杨芬，谭一虎，肖鸣△

（1.长江航运总医院老年病科，武汉 430010；2.湖北省中西医结合医院神经外科，武汉 430024）

帕金森疾病（Parkinson’s disease，PD）是一种在中老年阶段常见的慢性神经性系统疾病，临床症状主要包括运动症状和非运动症状，运动症状包含肌强直、运动缓慢等，非运动症状包括便秘、睡眠障碍、抑郁等，严重影响患者的心理和日常生活[1-2]。PD发病机制复杂，与氧化应激、遗传、线粒体断裂、炎症反应等过程均有关系，但尚无统一定论[3]。美多芭、左旋多巴、安坦等作为PD疾病常用药物，虽然疗效确切，但副反应明显，无法从根本上治疗PD[4]，因此寻找高效的治疗PD药物是国内外学者的研究焦点。女贞子提取物（extract of Ligustrum lucidum，LLE）具有抗炎、抗肿瘤、降血糖血脂、护肝等药理价值，在许多疾病治疗中发挥较好的药理作用[5]，但是LLE对PD疾病的治疗鲜有报道。腺苷酸激活蛋白激酶（adenosine-activated protein kinase，AMPK）/细胞外调节蛋白激酶（extracellular regulatory protein kinase，ERK）信号通路在细胞抵抗氧化应激损伤、炎症反应中起到重要作用，已然成为国内外学者研究的重点之一。6-羟基多巴胺（6-hydroxydopamine，6-OHDA）是一种常用的导致多巴胺（dopamine，DA）能神经元变性的神经毒剂，包括内源性和外源性两种，一旦DA能神经元摄入外源性6-OHDA，导致大量自由基释放，最终造成神经元受损而死亡。本实验通过6-OHDA构建PD大鼠模型，给予大鼠LLE干预，旨在研究LLE对PD大鼠神经炎症以及AMPK/ERK信号通路的影响，以期为治疗PD提供新的方法。

1 材料与方法

1.1 材料

1.1.1实验动物 健康SD大鼠100只（清洁级、7～8周龄、雄性、体重200～230 g），由北京赛特明强医药科技有限公司提供，许可证号：SYXK（京）2021-0044。实验动物饲养环境：温度22～25℃，湿度55%～75%，自由进食、进水。本研究所有动物实验经动物伦理委员会批准且遵循国家《实验动物管理条例》。
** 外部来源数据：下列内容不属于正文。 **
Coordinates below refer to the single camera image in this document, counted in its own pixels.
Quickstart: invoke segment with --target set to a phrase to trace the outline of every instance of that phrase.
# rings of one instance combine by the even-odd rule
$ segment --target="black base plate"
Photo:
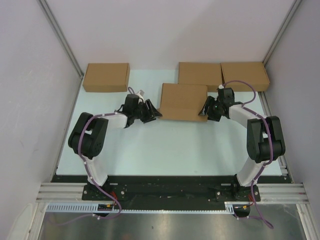
[[[213,211],[225,210],[226,201],[249,202],[247,195],[232,196],[231,186],[226,185],[232,179],[210,176],[109,176],[102,188],[107,193],[114,192],[125,210]],[[110,200],[90,183],[83,192],[84,201]]]

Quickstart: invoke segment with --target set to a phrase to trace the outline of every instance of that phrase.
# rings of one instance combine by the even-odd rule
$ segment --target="metal frame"
[[[47,1],[46,0],[37,0],[37,2],[39,3],[44,15],[46,16],[46,18],[50,24],[50,26],[52,27],[55,35],[57,36],[59,42],[61,43],[62,48],[64,49],[66,55],[68,56],[68,58],[72,62],[74,69],[78,73],[79,77],[82,78],[84,73],[82,72],[81,67],[80,67],[74,53],[72,52],[71,47],[70,47],[64,33],[62,32],[51,8],[49,7],[49,5],[47,3]]]
[[[57,20],[55,19],[48,3],[46,0],[37,0],[40,7],[42,8],[45,16],[48,19],[53,31],[57,35],[63,49],[65,50],[67,56],[71,60],[73,67],[77,71],[80,77],[83,77],[82,72],[77,59],[75,58]],[[302,0],[295,0],[292,4],[287,16],[285,17],[283,24],[281,25],[278,33],[276,34],[267,54],[264,57],[263,64],[266,66],[271,58],[274,50],[276,49],[278,42],[286,31],[288,24],[299,8]],[[266,94],[264,92],[259,93],[263,111],[266,115],[271,115],[271,110],[268,105]],[[287,175],[290,173],[287,169],[287,161],[284,157],[279,159],[279,164],[282,169],[282,174]],[[82,194],[84,190],[85,183],[43,183],[39,190],[39,194],[36,199],[36,212],[33,218],[32,226],[29,231],[28,240],[37,240],[41,231],[42,222],[45,216],[45,212],[48,205],[63,206],[63,203],[69,203],[69,206],[82,206],[88,204],[100,203],[98,201],[82,201]],[[296,204],[299,211],[300,219],[308,240],[319,239],[318,228],[315,224],[315,220],[311,211],[308,197],[306,195],[305,188],[303,184],[258,184],[261,202],[258,204]],[[104,201],[103,203],[112,203],[112,201]],[[226,208],[232,204],[232,202],[226,202]],[[135,211],[127,210],[128,213],[177,213],[177,211]]]
[[[278,32],[275,35],[275,38],[272,41],[272,44],[269,48],[269,50],[266,52],[266,55],[263,59],[263,65],[267,66],[272,54],[274,53],[278,43],[280,42],[280,39],[282,38],[283,34],[285,33],[289,23],[291,22],[293,16],[295,15],[296,11],[298,10],[300,4],[302,3],[303,0],[295,0],[293,4],[291,5],[290,10],[288,11],[287,15],[284,18],[284,21],[279,28]]]
[[[112,204],[112,201],[83,201],[82,194],[86,183],[43,183],[36,198],[37,210],[30,229],[28,240],[37,240],[41,230],[41,223],[48,206],[49,212],[88,213],[90,207],[98,203]],[[319,239],[319,232],[315,225],[310,203],[302,183],[294,184],[258,184],[261,201],[258,204],[296,204],[308,240]],[[153,210],[125,210],[124,214],[233,214],[232,204],[247,204],[247,202],[225,202],[226,210],[222,211],[153,211]]]

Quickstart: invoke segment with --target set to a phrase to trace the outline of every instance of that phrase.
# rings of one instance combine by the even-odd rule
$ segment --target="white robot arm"
[[[148,123],[161,116],[149,99],[144,100],[142,90],[128,94],[124,104],[115,112],[95,116],[83,112],[71,132],[68,145],[82,158],[88,181],[102,186],[108,178],[108,170],[103,163],[105,159],[98,156],[107,130],[128,128],[136,119]]]

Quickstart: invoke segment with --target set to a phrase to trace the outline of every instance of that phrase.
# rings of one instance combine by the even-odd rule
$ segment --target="metal floor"
[[[64,226],[79,213],[46,213],[38,240],[304,240],[296,205],[260,205],[274,229],[255,219],[229,214],[127,213],[111,220],[86,217]],[[250,215],[257,215],[253,207]]]

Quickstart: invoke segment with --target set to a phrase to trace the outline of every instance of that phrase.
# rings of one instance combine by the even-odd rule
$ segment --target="cardboard flap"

1.1.2试剂与仪器LLE购自陕西中鑫生物技术有限公司；LLE提取方法：将100 g女贞子粉末加入规格为1 000 mL圆底烧瓶中，经纯水浸泡30 min后，加入回流装置中提取，过滤收集煎液；将滤渣再次回流提取，收集；药煎液经真空减压等操作，浓缩至1 g/mL，得到LLE浓缩液；将浓缩液离心，将上清液经过冷冻、干燥得到固体粉末，即为LLE；抗坏血酸购自于默克公司；丙二醛（malondialdehyde，MDA）、还原型谷胱甘肽（reduced glutathione，GSH）、肿瘤坏死因子-α（tumour necrosis factor-α，TNF-α）、超氧化物歧化酶（superoxide dismutase，SOD）（货 号：ml063357、ml076328、ml002859、ml077384）酶联免疫吸附试验（ELISA）试剂盒购自上海酶联生物科技有限公司；一氧化氮（nitric oxide，NO）（货号：kt27865）由武汉默沙克生物科技有限公司提供；AMPK、ERK、p-AMPK、酪氨酸羟化酶（tyrosine hydroxylase，TH）鼠 抗（货 号：ab32047、ab32537、ab133448、ab137869）购自Abcam公司；p-ERK（sc-7383）购自上海易汇生物科技有限公司；6-OHDA购自北京百奥莱博科技有限公司；D-SW50光学显微镜购自于深圳市博视达光学仪器有限公司；酶标仪购自上海美谷分子仪器有限公司；HT-600C通用电泳仪由北京鸿涛基业科技发展有限公司提供。

1.2 方法

1.2.1 PD大鼠模型的制备、分组、给药 参照吕慧君等[6]方法建立PD大鼠模型：随机选取85只大鼠，经腹腔注射戊巴比妥钠（30 mg/kg）麻醉后，固定于立体仪上，切开颅顶皮肤，定位纹状体，于前囟前1.0 mm、中线右3.0 mm作为注药点1，前囟后0.2 mm、中线右2.7 mm、硬膜下5.0 mm作为注药点2，用微量注射器于上述两个注药点分别注入4µL含0.2%抗坏血酸的6-OHDA，术后缝合伤口，同时预防伤口感染。术后喂养1周，给予注射0.5 mg/kg阿扑吗啡，观察大鼠旋转行为。当大鼠在30 min内，向左旋转圈数多于210圈时，说明PD大鼠建模成功[7]。建模过程中，大鼠死亡10只。将剩余75只大鼠随机分为模型组、LLE剂量组（低、中、高）、阳性对照组，每组15只；另取15只正常大鼠作为对照组；LLE低、中、高剂量组分别给予0.2 g/kg、0.4 g/kg、0.8 g/kg LLE灌胃[8]，阳性对照组给予1.67 mg/kg美多芭灌胃[9]，对照组、模型组大鼠灌胃等体积的生理盐水，各组大鼠每天灌胃1次，连续15 d。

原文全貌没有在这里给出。